Flynn’in Gülen’in sadece Türkiye için değil Amerikan ulusal güvenliği için de bir risk olduğunu söylemesi Gülen’in Türkiye’ye iadesinde önemli adımlar atılacağının göstergesi. Ancak farklı bir açıdan bakarsak Flynn Gülen’i eleştirirken yazısında en çok değindiği konu Gülen’nin ideolojik arka planının radikal İslamcı olarak tanımladığı Müslüman Kardeşler’e dayanması. Flynn’nin yazısındaki bu vurgu aslında sadece Gülen’in iadesi sürecinde değil aynı zamanda Türkiye-Amerika ilişkilerinde de problemlerin yaşanma ihtimalini gösteriyor. Çünkü AK Parti’nin kuruluş değerleri bir açıdan büyük farklılıklar ortaya koyarken başka bir açıdan Müslüman Kardeşler hareketi ile paralellik gösteriyor. Genellikle paralel olduğu konular şeriatcılık, batı karşıtlığı, laiklik sorunsalı olarak gösterilse de kanımca en önemli nokta demokrasi anlayışıdır. Demokrasi anlayışından kastım ise çoğulcu mu yoksa çoğunlukçu mu olduğudur. Hem Gezi Parkı protestolarına hem de Müslüman Kardeşler karşıtı eylemlere baktığımızda sesini duyurmaya çalışan, her gün haberleri dinlerken aynı üslupta aynı söylemlere ve uygulamalara maruz kalan köşeye sıkışmış bir öteki görüyoruz. ( Tabi protestoların provoke edilmesi ve farklı bir boyut kazanması ayrı bir yazı olabilecek nitelikte.) Bu ötekinin sokaklara çıkıp eylemler yapmasındaki en büyük sebep iki hükümet zihniyetinin de sandıktan çıkan sonucun mutlak iktidarın onlarda olup olmadığını belirlediğini zannetmesidir.
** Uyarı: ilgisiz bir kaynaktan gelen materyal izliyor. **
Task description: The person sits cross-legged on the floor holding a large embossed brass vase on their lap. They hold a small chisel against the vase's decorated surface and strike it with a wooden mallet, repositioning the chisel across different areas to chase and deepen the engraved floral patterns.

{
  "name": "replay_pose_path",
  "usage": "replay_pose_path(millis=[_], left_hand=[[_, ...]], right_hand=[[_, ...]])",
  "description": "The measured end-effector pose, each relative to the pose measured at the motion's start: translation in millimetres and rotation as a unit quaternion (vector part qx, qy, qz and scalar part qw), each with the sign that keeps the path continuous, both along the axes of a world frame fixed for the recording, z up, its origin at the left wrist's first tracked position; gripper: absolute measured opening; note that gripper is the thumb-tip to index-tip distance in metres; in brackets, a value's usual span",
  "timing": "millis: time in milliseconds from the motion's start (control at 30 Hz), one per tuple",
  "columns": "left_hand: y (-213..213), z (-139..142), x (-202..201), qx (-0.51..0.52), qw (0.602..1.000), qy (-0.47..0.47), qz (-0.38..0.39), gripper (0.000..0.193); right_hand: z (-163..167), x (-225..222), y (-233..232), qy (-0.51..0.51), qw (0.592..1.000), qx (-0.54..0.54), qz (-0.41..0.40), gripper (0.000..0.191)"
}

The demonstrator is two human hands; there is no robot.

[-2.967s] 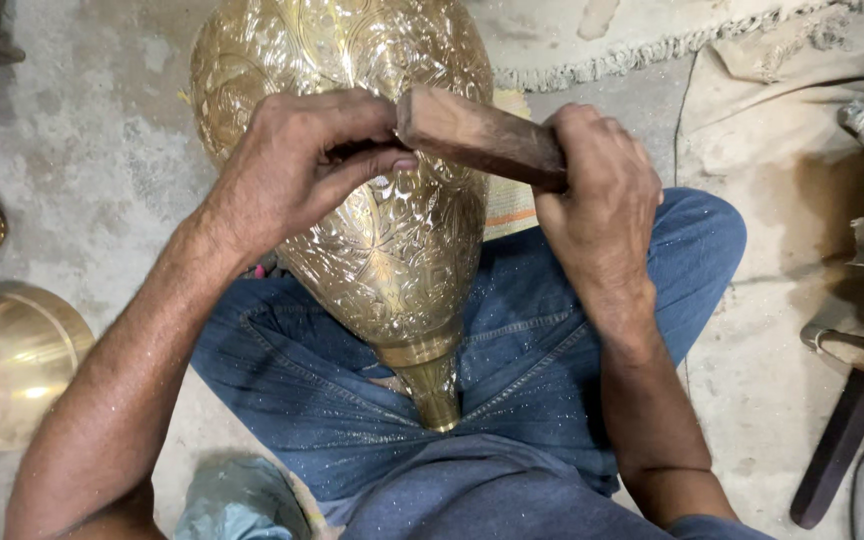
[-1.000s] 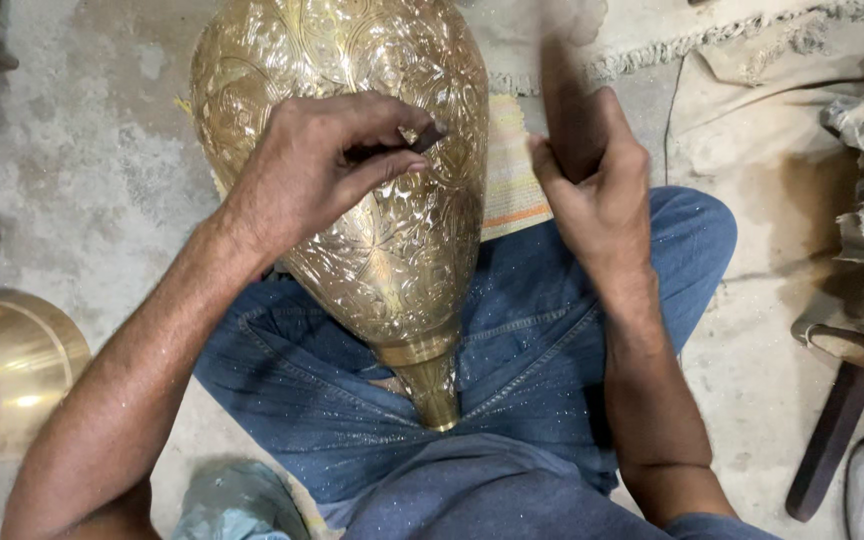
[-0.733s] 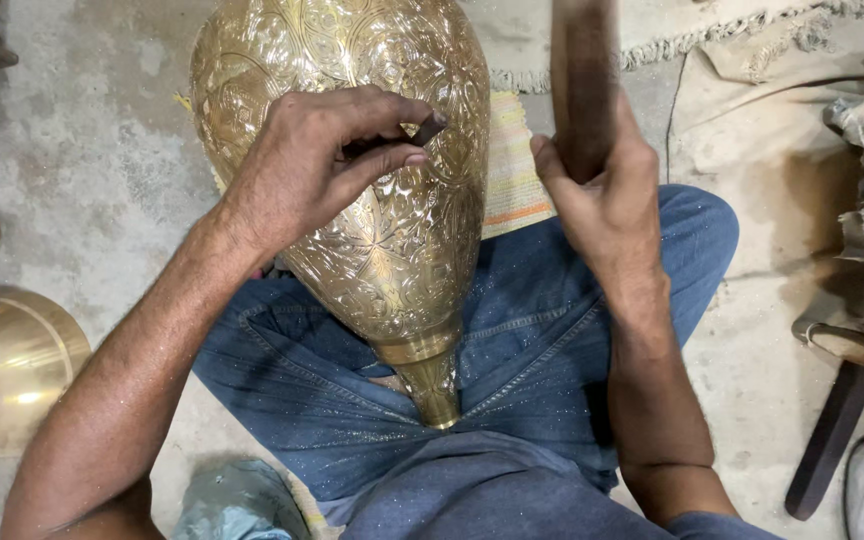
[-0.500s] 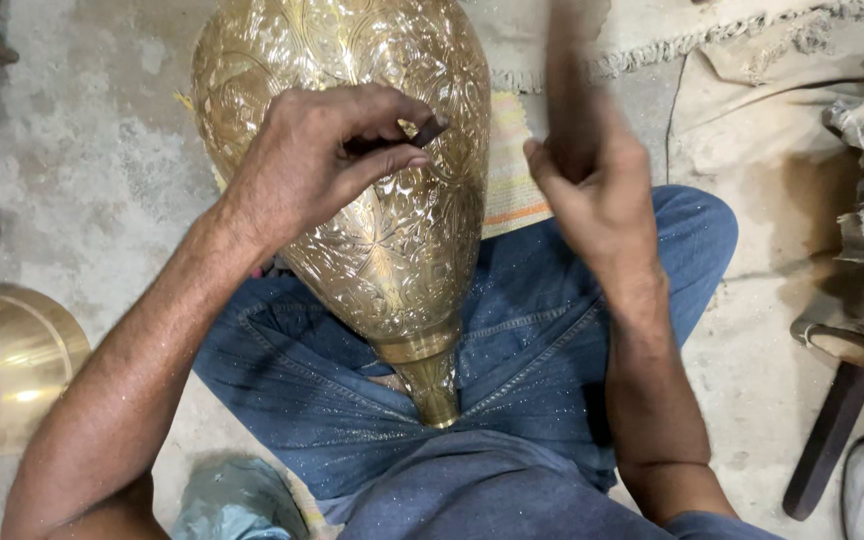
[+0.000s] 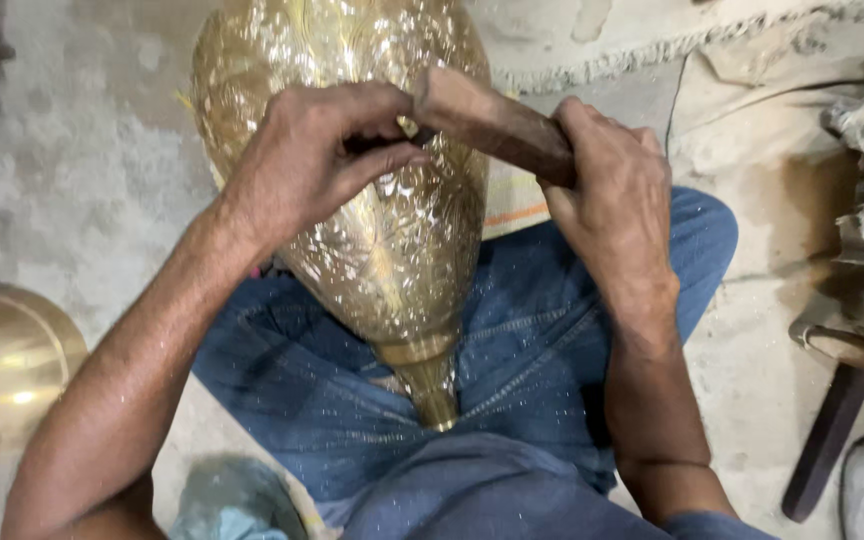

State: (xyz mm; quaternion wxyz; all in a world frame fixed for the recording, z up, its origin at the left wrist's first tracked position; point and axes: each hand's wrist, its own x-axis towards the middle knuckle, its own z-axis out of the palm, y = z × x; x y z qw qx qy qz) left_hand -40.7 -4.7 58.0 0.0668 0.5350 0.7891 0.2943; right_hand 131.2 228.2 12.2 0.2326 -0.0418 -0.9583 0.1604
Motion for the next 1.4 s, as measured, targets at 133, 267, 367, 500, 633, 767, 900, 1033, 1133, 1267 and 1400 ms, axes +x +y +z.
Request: replay_pose_path(millis=[133,267,367,500,633,767,900,1033,1133,1267,1400], left_hand=[[-2.4,0.6,0.3,0.024,0.999,-0.004,-0.030,0.029],[-2.8,-1.5,2.0,0.023,0.999,-0.012,-0.025,0.029],[-1.3,-2.3,-0.2,0.003,1.000,-0.019,0.000,0.030],[-0.4,-1.8,-2.6,-0.001,1.000,-0.009,-0.001,0.030],[-3.5,-0.8,-0.6,0.020,1.000,-0.007,-0.017,0.027],[-3.9,-1.1,-0.1,0.028,0.999,0.002,-0.025,0.028],[-1.5,-1.0,-2.9,0.013,0.999,0.018,-0.027,0.027],[-0.9,0.3,-2.1,0.018,1.000,-0.014,-0.003,0.031],[-2.1,2.7,0.1,-0.002,1.000,-0.028,0.005,0.032],[-1.6,6.7,-1.1,0.022,0.999,-0.014,-0.024,0.030],[-5.0,9.5,0.9,0.026,0.999,-0.023,-0.022,0.029]], right_hand=[[0.5,0.5,1.0,0.013,0.988,-0.149,-0.024,0.023],[0.1,-0.5,1.3,0.023,0.989,-0.145,-0.023,0.025],[0.5,-2.0,2.3,0.032,0.978,-0.201,0.037,0.022],[0.2,-4.5,2.8,-0.016,0.999,-0.025,-0.041,0.011],[-2.2,-5.7,0.2,-0.036,0.969,-0.238,-0.045,0.026],[-3.5,-3.8,-0.4,0.067,0.964,-0.256,0.007,0.029],[-2.7,-1.7,1.9,-0.050,0.998,-0.019,-0.025,0.021],[-1.5,-1.2,-0.2,0.039,0.985,-0.163,-0.025,0.029],[0.3,-1.5,-4.8,0.013,0.963,-0.268,-0.030,0.031],[5.7,0.1,-6.1,0.032,0.982,-0.185,-0.035,0.026],[6.3,-1.5,-5.5,0.057,0.961,-0.262,0.071,0.026]])
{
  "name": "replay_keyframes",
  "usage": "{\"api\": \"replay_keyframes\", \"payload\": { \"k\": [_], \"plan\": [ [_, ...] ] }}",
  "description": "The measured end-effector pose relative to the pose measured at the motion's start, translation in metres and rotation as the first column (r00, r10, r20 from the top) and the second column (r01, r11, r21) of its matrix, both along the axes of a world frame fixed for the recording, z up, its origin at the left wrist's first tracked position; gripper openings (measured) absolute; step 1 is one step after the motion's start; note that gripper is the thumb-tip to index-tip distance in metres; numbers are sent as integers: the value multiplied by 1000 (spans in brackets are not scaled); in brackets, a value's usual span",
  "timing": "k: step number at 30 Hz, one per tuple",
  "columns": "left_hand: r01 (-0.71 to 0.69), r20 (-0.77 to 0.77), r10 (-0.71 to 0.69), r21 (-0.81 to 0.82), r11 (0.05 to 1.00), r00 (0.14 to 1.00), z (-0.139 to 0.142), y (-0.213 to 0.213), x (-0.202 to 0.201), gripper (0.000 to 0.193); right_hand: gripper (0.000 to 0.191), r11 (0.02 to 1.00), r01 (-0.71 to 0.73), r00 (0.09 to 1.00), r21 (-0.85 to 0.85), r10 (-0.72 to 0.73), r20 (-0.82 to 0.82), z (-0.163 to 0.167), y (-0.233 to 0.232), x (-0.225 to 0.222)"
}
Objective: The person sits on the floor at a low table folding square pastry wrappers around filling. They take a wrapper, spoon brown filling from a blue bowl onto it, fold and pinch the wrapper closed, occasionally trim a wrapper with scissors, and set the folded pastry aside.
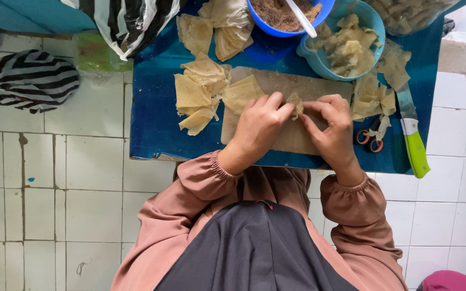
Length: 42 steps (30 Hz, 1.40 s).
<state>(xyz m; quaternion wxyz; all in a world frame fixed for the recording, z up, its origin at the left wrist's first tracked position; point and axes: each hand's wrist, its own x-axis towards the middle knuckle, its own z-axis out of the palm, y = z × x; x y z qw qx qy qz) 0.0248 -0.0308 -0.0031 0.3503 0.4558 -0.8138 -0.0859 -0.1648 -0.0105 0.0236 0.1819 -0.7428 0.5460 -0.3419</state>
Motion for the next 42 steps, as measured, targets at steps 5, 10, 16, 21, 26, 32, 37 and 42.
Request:
{"api": "replay_keyframes", "payload": {
  "k": [5,10,16,21,26,32,37,42],
  "plan": [
    [-2,42,2,0,1000,999,-2,-1,0,15,25,995,-57,991,-87,46,-124,6,-1,3],
    [1,-12,0,29,1000,1000,-4,-4,-3,10,19,982,-94,965,-165,49,-259,4,-7,1],
    [-1,-122,9,71,997,993,-8,-11,-7,6,12,998,-17,999,66,14,35,-10,-22,0],
    [-9,-193,27,94,996,981,-12,-12,-8,8,13,990,-139,983,16,140,-118,-5,-21,-1],
    [3,-36,-2,35,999,999,-7,-6,-1,8,18,969,-244,949,-50,227,-218,6,-20,-4],
    [-6,24,6,8,1000,1000,-2,-4,1,7,12,963,-218,975,160,222,-6,4,-33,-9],
    [5,32,-8,81,997,999,-6,-21,-5,3,16,884,-26,983,467,-62,171,3,-40,-9],
    [-8,24,5,139,990,1000,-9,-31,-7,10,13,981,-193,973,-37,186,-138,4,-27,-6]
  ]
}}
Bir parti yaklaşık %50 gibi bir sonuç ile sandıkta seçilirse iktidarkenki uygulamalarında kimseye hesap verme zorunluluğu olamaz algısı ister istemez oluşuyor. Buna bağlı olarak hükümetlerin protestolara karşı verdiği sert tepki ve polis müdahalelerine baktığımızda demokrasi anlayışlarında önemli bir benzerlik var ve bu benzerliğin adı “çoğunlukçu demokrasi anlayışı”. Sonuç olarak denilebilir ki AKP hükümetinin de “Müslüman Kardeşler Hareketi” ile ideolojik olarak benzerliklere sahiptir.
Flynn’e geri dönmek gerekirse acaba Gülen’in ideolojik arka planının Müslüman Kardeşler’e dayandığını düşünüyorsa AKP hükümetinin arka planı hakkında ne düşünüyor? Aynı zamanda AKP hükümeti Müslüman Kardeşler’e sadece ideolojik olarak paralellik göstermiyor, Mısır’da Mursi’nin Filistin’de Hamas’ın destekçisi konumunda bu yüzden Flynn’in görüşüne göre Türkiye’nin kendisi radikal İslam’a destek veren ve potansiyel bir radikalleşme eğilimi gösterebilecek bir ülke konumunda değil midir? Sonuç olarak Flynn ilerleyen günlerde bu konularda Akp hükümetini eleştirebilir ve daha mesafeli bir Türk-Amerikan ilişkisi gözlemleyebiliriz.
Sonuç olarak Trump’ın görevinin başına geçmesi ile Türkiye ile olan ilişkilerin ivme kazanıp kazanmayacağı henüz belirginleşmiş değil.